I percorsi formativi una volta individuati, vengono di volta in volta condivisi con il Ministero della Salute.

Figure professionali cui sono diretti i corsi
La formazione è rivolta principalmente alle seguenti figure professionali:

  • medici veterinari, medici, tecnici della prevenzione,  biologi, chimici e altre figure professionali afferenti alle autorità competenti regionali, provinciali e locali
  • chimici e biologici e altre figure professionali che operano nei laboratori di prova preposti al controllo ufficiale

 

Collaborazione con altri Enti/Amministrazioni
Le attività di formazione da svolgere sono  concordate con il Dipartimento per la Sanità Pubblica Veterinaria, la Nutrizione e la Sicurezza degli Alimenti del Ministero della Salute.  
Le attività di Formazione svolte sono oggetto di rendicontazione allo stesso Dipartimento di cui sopra.

Le Autorità competenti, che fanno formale richiesta di erogazione di attività formativa sono coinvolte nel processo di formazione. Viene altresì coinvolto personale di altre Aziende Sanitarie Locali particolarmente esperto nelle materie oggetto di formazione.

 

FORMAZIONE PASSIVA - ATTIVITÀ DI FORMAZIONE DEL PERSONALE DELL’ISTITUTO SUPERIORE DI SANITÀ CHE SVOLGE ATTIVITA’ NELL’AMBITO DEI CONTROLLI UFFICIALI

Coordinata dalla Direzione centrale RU Ufficio V - Formazione e sviluppo risorse umane dell’Istituto Superiore di Sanità, dai responsabili sistema gestione per la qualità e dai referenti formazione dei dipartimenti dell’ISS

Il personale  dell’Istituto Superiore di Sanità, che opera nel settore delle attività di controllo ufficiale previste dal Regolamento(CE) 882/04, segue specifici programmi di formazione per l’aggiornamento e il mantenimento della qualifica.

Per soddisfare le esigenze legate alla formazione, sia di tipo generale che specifico per i vari settori, all’interno dei Dipartimenti coinvolti nel controllo ufficiale di alimenti e mangimi sono stati nominati ufficialmente i Referenti per la Formazione interna, generale e specifica.  Essi hanno il compito di :

1. esaminare le richieste formative sia di carattere generale che specifico da parte dei colleghi. Tali richieste  vengono inserite sia in un database istituito dalla Direzione Centrale RU Ufficio V Formazione e Sviluppo Risorse Umane dell’ISS sia nel piano di formazione specifica di ciascun Dipartimento
2. collaborare sia con la Direzione Centrale RU Ufficio V Formazione e Sviluppo Risorse Umane che sia i Responsabile del Sistema di Gestione per la Qualità dei Dipartimenti, per la formulazione e lo svolgimento di eventi formativi in base alle richieste ricevute.

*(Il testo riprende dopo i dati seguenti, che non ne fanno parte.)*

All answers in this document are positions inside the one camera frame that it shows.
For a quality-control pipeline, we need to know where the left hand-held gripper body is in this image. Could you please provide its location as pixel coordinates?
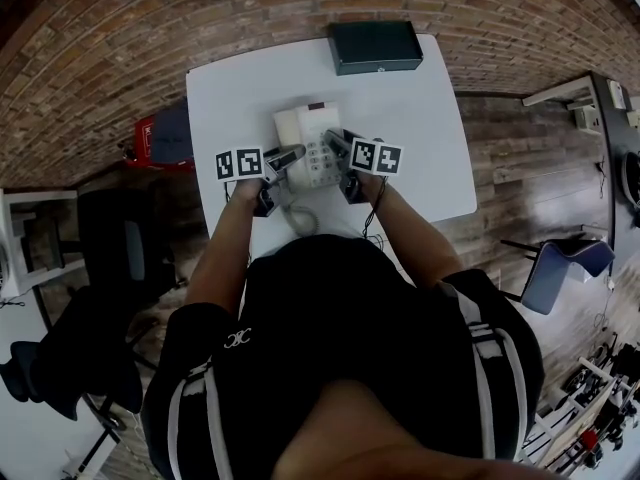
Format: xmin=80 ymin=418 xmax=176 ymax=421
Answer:
xmin=214 ymin=146 xmax=289 ymax=219

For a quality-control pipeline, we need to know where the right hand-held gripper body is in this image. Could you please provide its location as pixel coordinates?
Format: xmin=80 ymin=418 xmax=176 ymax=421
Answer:
xmin=339 ymin=137 xmax=404 ymax=206

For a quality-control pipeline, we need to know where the white telephone base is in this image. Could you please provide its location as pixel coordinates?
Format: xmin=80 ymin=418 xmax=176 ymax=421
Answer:
xmin=285 ymin=100 xmax=347 ymax=194

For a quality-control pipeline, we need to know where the white telephone handset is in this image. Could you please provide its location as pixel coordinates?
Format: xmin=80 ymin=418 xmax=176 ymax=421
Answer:
xmin=272 ymin=108 xmax=307 ymax=150

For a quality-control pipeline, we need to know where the person's right forearm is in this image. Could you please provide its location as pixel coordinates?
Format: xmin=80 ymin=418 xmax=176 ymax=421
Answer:
xmin=358 ymin=173 xmax=465 ymax=290

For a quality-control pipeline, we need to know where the person's left forearm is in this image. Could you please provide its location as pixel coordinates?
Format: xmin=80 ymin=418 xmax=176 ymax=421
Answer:
xmin=183 ymin=177 xmax=267 ymax=315

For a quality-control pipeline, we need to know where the red box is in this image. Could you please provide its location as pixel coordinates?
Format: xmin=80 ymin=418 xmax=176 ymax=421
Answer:
xmin=132 ymin=114 xmax=157 ymax=170

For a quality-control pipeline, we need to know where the black rectangular box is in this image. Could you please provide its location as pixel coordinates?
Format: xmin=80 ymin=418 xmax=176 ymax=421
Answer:
xmin=327 ymin=20 xmax=426 ymax=77

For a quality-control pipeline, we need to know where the black office chair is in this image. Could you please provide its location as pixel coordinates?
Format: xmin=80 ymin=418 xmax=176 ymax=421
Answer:
xmin=76 ymin=186 xmax=187 ymax=303

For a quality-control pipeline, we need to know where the person's black shirt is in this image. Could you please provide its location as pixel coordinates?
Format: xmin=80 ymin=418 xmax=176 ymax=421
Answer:
xmin=141 ymin=234 xmax=547 ymax=480

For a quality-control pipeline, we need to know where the blue chair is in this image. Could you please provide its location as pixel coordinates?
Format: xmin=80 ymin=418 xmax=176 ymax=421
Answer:
xmin=499 ymin=237 xmax=617 ymax=317

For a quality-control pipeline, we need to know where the white shelf unit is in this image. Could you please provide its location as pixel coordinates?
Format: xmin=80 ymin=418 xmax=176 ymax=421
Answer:
xmin=0 ymin=187 xmax=87 ymax=301

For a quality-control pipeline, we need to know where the white small box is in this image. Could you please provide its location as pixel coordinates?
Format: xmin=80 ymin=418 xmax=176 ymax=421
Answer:
xmin=606 ymin=79 xmax=630 ymax=110

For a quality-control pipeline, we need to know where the round black device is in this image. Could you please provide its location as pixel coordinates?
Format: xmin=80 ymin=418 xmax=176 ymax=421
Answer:
xmin=621 ymin=149 xmax=640 ymax=208

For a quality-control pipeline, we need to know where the person's chin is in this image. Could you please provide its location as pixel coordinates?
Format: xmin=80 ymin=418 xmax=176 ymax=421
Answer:
xmin=271 ymin=381 xmax=556 ymax=480

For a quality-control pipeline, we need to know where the white equipment rack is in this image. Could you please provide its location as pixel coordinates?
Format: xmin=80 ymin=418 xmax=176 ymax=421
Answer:
xmin=519 ymin=331 xmax=640 ymax=480

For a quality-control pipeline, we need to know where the white coiled telephone cord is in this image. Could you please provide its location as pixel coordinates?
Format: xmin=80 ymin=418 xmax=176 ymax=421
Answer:
xmin=282 ymin=201 xmax=321 ymax=238

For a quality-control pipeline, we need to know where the thin black cable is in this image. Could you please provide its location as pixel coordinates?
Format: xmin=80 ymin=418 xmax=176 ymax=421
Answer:
xmin=361 ymin=176 xmax=390 ymax=250

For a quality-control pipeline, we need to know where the white desk frame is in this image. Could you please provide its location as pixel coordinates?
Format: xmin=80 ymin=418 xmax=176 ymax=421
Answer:
xmin=521 ymin=73 xmax=601 ymax=112

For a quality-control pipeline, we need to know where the grey harness strap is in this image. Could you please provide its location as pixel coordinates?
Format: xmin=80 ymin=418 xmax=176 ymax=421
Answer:
xmin=439 ymin=280 xmax=532 ymax=465
xmin=166 ymin=360 xmax=237 ymax=480

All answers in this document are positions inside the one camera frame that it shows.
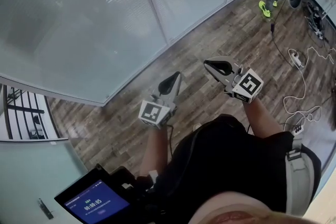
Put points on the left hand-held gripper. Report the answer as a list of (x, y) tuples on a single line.
[(153, 114)]

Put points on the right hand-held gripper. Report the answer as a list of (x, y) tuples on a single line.
[(248, 85)]

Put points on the person's left forearm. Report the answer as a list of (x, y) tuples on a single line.
[(155, 149)]

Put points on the person's right forearm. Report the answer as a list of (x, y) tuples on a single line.
[(260, 118)]

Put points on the person's black shirt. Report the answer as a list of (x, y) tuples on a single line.
[(223, 162)]

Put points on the small white power strip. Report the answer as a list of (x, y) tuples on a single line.
[(298, 129)]

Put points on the person's face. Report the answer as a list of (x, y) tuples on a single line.
[(236, 209)]

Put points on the black phone with blue screen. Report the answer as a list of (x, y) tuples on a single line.
[(94, 207)]

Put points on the black metal railing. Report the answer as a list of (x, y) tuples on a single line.
[(23, 112)]

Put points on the frosted glass door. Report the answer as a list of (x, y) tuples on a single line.
[(26, 165)]

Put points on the grey metal partition post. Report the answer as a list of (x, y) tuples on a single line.
[(155, 0)]

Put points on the black phone mount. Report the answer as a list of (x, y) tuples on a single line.
[(126, 183)]

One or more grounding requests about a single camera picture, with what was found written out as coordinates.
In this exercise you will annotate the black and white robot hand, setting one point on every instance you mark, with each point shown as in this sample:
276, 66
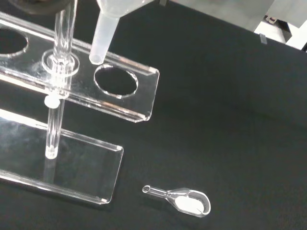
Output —
36, 6

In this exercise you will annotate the grey tape strip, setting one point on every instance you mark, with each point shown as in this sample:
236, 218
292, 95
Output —
263, 39

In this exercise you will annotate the clear acrylic funnel stand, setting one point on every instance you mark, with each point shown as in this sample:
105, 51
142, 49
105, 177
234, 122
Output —
144, 95

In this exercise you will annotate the black bench cloth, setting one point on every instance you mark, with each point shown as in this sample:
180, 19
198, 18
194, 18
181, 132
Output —
216, 119

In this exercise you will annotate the glass weighing funnel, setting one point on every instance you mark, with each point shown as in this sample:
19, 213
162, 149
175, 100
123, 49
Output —
187, 203

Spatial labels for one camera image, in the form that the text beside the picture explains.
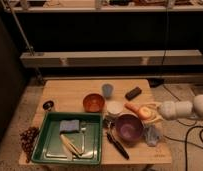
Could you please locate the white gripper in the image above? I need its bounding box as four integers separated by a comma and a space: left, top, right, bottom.
140, 101, 193, 125

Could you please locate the red yellow apple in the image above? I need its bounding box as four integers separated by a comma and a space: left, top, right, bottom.
138, 106, 152, 120

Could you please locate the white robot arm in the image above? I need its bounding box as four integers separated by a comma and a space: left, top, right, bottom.
143, 94, 203, 124

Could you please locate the white small cup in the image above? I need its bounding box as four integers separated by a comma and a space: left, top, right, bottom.
107, 101, 123, 116

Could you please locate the blue plastic cup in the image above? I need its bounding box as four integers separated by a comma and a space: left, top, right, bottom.
102, 84, 113, 98

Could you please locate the orange carrot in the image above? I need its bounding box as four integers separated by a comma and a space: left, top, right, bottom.
124, 103, 139, 115

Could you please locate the black rectangular block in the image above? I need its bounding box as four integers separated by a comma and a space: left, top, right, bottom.
125, 87, 142, 100

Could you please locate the purple bowl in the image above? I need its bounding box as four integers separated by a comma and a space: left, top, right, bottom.
115, 114, 144, 143

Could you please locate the grey shelf beam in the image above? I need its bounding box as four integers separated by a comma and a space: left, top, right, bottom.
20, 50, 203, 68

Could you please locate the orange bowl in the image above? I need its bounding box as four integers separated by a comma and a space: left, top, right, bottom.
83, 93, 105, 113

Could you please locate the metal fork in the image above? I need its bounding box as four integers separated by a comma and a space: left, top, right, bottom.
81, 121, 86, 154

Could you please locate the blue sponge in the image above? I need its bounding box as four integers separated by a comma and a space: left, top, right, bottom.
60, 120, 80, 133

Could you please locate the green plastic tray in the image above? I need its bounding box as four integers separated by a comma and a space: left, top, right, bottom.
31, 112, 102, 165

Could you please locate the cream corn cob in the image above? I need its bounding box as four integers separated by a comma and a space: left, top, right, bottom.
60, 134, 82, 156

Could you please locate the small black lid jar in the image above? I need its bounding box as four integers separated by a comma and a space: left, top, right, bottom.
43, 100, 54, 112

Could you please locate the bunch of red grapes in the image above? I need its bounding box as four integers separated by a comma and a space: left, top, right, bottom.
20, 127, 39, 163

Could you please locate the metal diagonal pole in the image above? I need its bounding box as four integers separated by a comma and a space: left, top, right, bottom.
2, 0, 45, 84

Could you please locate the black handled utensil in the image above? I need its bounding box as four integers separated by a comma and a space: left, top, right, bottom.
106, 122, 129, 160

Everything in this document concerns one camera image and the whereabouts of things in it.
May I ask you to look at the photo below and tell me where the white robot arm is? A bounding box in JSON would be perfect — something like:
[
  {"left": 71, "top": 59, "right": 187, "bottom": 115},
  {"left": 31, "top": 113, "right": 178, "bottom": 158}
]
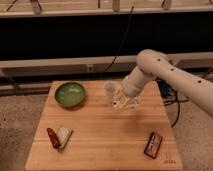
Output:
[{"left": 112, "top": 49, "right": 213, "bottom": 117}]

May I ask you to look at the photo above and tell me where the small clear plastic bottle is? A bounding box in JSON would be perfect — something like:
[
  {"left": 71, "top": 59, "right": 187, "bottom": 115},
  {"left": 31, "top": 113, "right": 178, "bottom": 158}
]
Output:
[{"left": 112, "top": 95, "right": 130, "bottom": 109}]

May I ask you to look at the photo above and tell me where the black hanging cable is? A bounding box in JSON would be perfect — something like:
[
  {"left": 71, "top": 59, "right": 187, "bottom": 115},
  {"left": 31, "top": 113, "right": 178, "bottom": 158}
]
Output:
[{"left": 100, "top": 5, "right": 135, "bottom": 75}]

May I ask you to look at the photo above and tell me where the black floor cable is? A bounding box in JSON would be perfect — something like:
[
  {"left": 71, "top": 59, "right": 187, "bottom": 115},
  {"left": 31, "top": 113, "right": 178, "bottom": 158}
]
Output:
[{"left": 159, "top": 79, "right": 190, "bottom": 128}]

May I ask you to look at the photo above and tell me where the white wall outlet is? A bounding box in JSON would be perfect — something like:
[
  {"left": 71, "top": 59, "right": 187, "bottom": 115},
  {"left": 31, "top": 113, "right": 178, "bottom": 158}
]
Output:
[{"left": 87, "top": 65, "right": 94, "bottom": 72}]

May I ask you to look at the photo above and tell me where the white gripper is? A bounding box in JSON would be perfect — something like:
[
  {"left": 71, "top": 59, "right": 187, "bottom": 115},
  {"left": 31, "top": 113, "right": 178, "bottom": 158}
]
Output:
[{"left": 113, "top": 76, "right": 144, "bottom": 109}]

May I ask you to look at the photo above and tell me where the green ceramic bowl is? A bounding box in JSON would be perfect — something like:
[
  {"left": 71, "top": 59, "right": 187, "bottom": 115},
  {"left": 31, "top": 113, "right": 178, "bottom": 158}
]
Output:
[{"left": 54, "top": 82, "right": 86, "bottom": 107}]

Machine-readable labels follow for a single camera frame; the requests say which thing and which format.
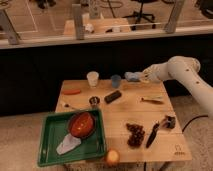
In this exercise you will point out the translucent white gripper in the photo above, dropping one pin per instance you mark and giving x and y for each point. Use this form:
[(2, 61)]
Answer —
[(148, 75)]

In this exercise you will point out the blue sponge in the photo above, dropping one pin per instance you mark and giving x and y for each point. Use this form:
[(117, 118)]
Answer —
[(132, 76)]

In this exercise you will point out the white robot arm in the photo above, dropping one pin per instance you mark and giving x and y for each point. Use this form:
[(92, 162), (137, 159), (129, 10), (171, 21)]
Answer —
[(185, 71)]

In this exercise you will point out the blue plastic cup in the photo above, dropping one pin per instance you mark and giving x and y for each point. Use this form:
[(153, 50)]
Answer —
[(115, 80)]

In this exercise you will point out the white paper cup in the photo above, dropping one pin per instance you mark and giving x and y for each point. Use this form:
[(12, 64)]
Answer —
[(92, 78)]

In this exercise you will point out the small metal cup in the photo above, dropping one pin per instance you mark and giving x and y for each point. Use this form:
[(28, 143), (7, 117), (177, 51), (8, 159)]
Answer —
[(94, 101)]

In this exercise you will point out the black rectangular block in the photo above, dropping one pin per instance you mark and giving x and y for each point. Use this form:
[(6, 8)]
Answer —
[(113, 96)]

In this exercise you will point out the small metal clip toy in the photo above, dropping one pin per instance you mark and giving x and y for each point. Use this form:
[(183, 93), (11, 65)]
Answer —
[(169, 122)]

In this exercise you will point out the black knife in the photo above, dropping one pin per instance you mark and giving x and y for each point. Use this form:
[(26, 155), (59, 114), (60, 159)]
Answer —
[(152, 135)]

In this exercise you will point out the black office chair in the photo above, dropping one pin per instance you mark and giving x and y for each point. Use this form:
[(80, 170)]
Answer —
[(138, 15)]

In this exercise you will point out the bunch of dark grapes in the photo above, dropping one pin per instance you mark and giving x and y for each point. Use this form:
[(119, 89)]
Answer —
[(137, 135)]

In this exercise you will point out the background wooden table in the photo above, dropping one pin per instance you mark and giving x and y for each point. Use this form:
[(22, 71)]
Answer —
[(100, 25)]

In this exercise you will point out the red bowl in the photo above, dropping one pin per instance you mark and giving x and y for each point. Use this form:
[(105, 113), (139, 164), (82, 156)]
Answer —
[(81, 125)]

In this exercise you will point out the yellow apple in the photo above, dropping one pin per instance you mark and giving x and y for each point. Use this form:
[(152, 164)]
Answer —
[(112, 157)]

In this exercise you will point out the grey cloth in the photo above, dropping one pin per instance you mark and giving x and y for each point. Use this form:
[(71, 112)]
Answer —
[(69, 143)]

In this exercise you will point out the green plastic tray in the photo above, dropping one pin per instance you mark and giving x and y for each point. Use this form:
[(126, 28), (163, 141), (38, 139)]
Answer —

L’utilizzo del database per la rilevazione dei fabbisogni formativi sviluppato nell’ISS,  prevede tre fasi di impiego: nella prima il singolo dipendente inserisce le proprie richieste formative sia di tipo generale che specifico, nella seconda fase avviene la valutazione da parte del Direttore di Reparto che per ogni richiesta formativa assegna un punteggio che va da 1 (non indispensabile)  a 4 (indispensabile), ed alla fine vi è la valutazione del Direttore di Dipartimento anch’esso basato sull’assegnazione di un  punteggio da 1 a 4.

La pianificazione degli eventi formativi è stata fatta in base alla:
- necessità di aggiornamento/miglioramento delle competenze in accordo alla nuova normativa vigente
- attinenza degli argomenti richiesti con l’attività lavorativa svolta
- numerosità del personale richiedente
- possibilità di collaborazione fra  Centri/Dipartimenti dell’Istituto Superiore di Sanità accreditati per consentire la formazione di un numero maggiore di persone coinvolte in attività di controllo.
Gli eventi formativi, in base al loro contenuto, sono rivolti al personale tecnico e/o dirigenziale.

In conformità al punto 5.2 della Norma UNI EN ISO/IEC 17025:2005 ogni anno i  Dipartimenti dell’Istituto Superiore di  Sanità coinvolti nel controllo ufficiali di alimenti e mangimi  redigono un piano di formazione che tiene conto delle esigenze formative e di mantenimento della qualifica del personale coinvolto nelle attività di controllo ufficiale.
Alla fine di ogni corso i partecipanti compilano un questionario di gradimento.